Return, exactly and in full, the lines of the records below starting at the one with "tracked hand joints" and ending at the one with "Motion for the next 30", and no other lines.

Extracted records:
+++

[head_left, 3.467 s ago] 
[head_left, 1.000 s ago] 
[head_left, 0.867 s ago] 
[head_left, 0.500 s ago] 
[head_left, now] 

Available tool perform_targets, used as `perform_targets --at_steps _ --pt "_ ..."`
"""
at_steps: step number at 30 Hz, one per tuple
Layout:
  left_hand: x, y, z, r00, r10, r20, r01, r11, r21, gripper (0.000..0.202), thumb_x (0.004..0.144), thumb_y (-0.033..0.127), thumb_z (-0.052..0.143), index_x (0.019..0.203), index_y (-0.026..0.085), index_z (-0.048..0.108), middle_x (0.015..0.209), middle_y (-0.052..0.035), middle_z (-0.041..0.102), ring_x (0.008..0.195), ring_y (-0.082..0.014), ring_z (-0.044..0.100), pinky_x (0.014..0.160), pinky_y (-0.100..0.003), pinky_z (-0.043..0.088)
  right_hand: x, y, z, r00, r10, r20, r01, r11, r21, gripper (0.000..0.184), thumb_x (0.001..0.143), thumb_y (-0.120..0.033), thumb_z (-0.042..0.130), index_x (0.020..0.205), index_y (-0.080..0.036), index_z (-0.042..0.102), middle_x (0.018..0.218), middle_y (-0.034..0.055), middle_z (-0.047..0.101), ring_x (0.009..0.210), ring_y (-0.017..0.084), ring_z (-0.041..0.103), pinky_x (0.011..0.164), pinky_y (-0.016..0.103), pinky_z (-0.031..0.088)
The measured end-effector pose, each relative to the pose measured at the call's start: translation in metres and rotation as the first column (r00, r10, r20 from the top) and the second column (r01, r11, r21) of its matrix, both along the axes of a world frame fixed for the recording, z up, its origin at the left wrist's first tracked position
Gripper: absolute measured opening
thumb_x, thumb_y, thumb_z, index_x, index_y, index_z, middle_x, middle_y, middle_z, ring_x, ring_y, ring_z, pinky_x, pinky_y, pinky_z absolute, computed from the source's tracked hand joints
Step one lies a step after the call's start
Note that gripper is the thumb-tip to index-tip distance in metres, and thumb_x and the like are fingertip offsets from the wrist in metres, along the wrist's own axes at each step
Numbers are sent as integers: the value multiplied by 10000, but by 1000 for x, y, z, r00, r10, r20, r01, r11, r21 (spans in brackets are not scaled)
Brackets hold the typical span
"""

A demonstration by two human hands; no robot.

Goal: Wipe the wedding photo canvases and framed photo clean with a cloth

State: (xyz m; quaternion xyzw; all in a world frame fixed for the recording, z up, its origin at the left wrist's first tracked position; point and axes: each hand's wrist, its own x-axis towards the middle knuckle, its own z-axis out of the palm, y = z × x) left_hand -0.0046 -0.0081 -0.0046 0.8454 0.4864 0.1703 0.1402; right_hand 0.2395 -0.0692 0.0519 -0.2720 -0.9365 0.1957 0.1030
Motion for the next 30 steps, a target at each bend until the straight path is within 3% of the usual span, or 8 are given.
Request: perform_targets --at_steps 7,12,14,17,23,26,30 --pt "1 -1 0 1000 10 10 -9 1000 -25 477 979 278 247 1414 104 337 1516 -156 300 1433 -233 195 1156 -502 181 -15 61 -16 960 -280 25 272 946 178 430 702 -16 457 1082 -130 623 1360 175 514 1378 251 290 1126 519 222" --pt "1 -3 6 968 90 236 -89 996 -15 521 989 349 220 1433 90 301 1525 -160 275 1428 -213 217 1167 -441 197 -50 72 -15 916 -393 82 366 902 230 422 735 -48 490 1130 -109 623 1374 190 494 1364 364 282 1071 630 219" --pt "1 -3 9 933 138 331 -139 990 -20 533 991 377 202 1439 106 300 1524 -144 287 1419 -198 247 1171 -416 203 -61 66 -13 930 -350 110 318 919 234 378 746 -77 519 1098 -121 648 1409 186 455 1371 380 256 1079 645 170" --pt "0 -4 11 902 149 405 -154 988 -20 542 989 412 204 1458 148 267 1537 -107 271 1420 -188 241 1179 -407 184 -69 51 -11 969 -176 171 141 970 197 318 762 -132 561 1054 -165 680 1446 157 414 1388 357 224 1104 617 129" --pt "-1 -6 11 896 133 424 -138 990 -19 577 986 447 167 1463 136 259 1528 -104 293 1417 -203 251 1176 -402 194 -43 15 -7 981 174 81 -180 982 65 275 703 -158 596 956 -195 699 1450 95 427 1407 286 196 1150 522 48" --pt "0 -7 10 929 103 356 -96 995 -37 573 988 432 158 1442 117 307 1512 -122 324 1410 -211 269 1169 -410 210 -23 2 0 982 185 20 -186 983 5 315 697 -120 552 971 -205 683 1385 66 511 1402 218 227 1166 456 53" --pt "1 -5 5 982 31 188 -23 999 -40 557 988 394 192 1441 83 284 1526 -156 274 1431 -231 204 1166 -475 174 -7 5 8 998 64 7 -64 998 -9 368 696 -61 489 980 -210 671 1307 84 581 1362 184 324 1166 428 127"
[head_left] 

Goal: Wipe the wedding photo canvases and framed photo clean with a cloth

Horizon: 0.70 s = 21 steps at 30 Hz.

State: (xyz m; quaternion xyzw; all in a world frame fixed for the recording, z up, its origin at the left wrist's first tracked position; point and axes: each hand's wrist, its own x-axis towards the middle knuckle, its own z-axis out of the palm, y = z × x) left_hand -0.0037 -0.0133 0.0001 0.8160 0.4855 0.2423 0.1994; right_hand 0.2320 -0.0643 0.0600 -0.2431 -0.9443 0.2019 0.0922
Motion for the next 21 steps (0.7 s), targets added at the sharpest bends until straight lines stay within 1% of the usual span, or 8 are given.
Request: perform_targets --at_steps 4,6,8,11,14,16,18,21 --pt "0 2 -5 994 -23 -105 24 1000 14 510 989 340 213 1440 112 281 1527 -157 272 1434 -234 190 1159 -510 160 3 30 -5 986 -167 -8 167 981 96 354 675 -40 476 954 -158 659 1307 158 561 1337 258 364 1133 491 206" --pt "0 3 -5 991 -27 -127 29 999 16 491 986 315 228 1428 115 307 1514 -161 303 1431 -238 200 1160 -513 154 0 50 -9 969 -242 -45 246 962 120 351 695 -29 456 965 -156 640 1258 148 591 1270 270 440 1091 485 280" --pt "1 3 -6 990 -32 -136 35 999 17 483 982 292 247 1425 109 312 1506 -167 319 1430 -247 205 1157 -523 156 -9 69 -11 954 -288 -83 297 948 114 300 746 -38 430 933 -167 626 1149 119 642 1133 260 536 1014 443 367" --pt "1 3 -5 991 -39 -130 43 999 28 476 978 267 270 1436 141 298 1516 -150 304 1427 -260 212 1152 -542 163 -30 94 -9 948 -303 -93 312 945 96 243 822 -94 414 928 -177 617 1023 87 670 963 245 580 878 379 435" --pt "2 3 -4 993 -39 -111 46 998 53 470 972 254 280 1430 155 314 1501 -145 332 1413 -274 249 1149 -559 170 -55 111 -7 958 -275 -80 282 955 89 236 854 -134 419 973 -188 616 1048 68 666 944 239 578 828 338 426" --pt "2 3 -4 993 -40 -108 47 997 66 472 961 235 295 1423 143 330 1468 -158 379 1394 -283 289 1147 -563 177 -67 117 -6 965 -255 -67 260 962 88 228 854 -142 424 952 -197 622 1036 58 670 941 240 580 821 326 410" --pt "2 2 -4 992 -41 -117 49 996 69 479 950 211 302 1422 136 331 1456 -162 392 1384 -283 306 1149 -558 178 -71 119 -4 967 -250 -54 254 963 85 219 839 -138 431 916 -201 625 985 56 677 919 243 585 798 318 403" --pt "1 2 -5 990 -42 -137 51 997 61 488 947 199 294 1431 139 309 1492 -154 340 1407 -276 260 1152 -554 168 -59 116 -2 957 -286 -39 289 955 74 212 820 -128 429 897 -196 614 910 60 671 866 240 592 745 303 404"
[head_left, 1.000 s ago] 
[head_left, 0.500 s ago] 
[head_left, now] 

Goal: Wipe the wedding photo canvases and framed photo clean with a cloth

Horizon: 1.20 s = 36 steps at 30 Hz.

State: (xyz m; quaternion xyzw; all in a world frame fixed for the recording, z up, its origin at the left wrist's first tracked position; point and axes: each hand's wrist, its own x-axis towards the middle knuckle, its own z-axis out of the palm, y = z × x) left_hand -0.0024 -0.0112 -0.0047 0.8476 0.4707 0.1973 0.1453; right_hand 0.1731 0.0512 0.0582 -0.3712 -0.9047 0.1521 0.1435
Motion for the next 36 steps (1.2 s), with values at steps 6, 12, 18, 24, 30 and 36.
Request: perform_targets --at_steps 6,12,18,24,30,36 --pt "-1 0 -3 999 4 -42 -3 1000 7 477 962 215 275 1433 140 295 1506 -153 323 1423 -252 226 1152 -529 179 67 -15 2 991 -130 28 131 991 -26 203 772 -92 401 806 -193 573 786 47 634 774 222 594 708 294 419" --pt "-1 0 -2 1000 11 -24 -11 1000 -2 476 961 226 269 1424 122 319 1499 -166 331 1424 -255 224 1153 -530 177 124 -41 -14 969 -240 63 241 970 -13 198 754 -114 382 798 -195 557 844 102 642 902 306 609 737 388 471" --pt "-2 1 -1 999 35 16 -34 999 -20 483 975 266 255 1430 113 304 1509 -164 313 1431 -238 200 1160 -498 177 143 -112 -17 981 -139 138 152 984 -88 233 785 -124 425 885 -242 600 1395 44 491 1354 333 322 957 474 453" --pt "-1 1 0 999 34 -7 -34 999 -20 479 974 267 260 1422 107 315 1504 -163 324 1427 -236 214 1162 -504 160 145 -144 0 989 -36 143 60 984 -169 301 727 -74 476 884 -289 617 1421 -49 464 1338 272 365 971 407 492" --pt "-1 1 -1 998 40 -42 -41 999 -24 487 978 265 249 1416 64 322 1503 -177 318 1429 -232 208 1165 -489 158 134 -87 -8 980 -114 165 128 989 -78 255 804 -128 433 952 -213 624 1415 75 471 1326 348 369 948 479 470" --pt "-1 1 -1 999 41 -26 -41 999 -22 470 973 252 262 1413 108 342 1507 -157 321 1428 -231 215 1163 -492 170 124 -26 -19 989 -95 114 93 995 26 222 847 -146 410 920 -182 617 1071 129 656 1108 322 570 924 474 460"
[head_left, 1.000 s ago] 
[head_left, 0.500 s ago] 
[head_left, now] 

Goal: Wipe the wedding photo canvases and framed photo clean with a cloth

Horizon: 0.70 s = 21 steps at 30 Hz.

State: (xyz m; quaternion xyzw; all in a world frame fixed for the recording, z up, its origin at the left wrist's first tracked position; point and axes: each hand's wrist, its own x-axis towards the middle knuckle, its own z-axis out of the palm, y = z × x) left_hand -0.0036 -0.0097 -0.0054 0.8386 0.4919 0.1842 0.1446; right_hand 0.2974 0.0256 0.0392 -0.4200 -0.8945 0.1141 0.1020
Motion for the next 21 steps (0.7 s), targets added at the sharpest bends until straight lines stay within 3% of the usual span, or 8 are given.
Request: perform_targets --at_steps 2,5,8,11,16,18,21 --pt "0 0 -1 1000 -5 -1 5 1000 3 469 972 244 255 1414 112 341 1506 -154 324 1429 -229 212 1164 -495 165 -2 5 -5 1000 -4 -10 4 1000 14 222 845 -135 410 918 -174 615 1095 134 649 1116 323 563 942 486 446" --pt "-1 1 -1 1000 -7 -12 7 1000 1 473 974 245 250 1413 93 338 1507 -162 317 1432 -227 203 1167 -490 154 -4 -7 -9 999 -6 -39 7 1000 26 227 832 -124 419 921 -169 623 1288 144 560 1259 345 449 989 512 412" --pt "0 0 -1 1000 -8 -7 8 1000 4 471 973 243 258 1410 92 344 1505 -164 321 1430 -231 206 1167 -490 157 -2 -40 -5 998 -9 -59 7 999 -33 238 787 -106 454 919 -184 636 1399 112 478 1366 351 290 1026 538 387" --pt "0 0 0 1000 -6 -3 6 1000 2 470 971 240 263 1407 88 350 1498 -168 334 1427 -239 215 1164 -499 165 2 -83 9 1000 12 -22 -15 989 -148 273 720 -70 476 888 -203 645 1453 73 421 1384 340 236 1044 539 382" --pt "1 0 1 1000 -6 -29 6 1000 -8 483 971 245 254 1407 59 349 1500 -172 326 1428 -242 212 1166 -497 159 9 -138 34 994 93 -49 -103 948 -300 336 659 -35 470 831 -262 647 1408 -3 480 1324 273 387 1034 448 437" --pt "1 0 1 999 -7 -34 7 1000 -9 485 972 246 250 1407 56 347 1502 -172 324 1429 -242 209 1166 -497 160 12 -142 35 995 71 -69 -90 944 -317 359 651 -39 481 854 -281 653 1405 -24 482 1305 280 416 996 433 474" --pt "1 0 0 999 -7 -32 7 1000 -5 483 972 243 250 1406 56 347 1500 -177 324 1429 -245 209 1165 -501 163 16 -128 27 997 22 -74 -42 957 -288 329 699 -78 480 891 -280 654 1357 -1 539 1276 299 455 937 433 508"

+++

TASK ANSWER:
thumb_x, thumb_y, thumb_z, index_x, index_y, index_z, middle_x, middle_y, middle_z, ring_x, ring_y, ring_z, pinky_x, pinky_y, pinky_z absolute, computed from the source's tracked hand joints
Step one lies a step after the call's start
Note that gripper is the thumb-tip to index-tip distance in metres, and thumb_x and the like are fingertip offsets from the wrist in metres, along the wrist's own axes at each step
Numbers are sent as integers: the value multiplied by 10000, but by 1000 for x, y, z, r00, r10, r20, r01, r11, r21 (spans in brackets are not scaled)
Brackets hold the typical span
"""

A demonstration by two human hands; no robot.

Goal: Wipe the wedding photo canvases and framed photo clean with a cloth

State: (xyz m; quaternion xyzw; all in a world frame fixed for the recording, z up, its origin at the left wrist's first tracked position; point and axes: each hand's wrist, its own x-axis towards the middle knuckle, its own z-axis out of the palm, y = z × x) left_hand -0.0046 -0.0081 -0.0046 0.8454 0.4864 0.1703 0.1402; right_hand 0.2395 -0.0692 0.0519 -0.2720 -0.9365 0.1957 0.1030
Motion for the next 30 steps, a target at each bend until the straight path is within 3% of the usual span, or 8 are given.

The exercise was worked through completely.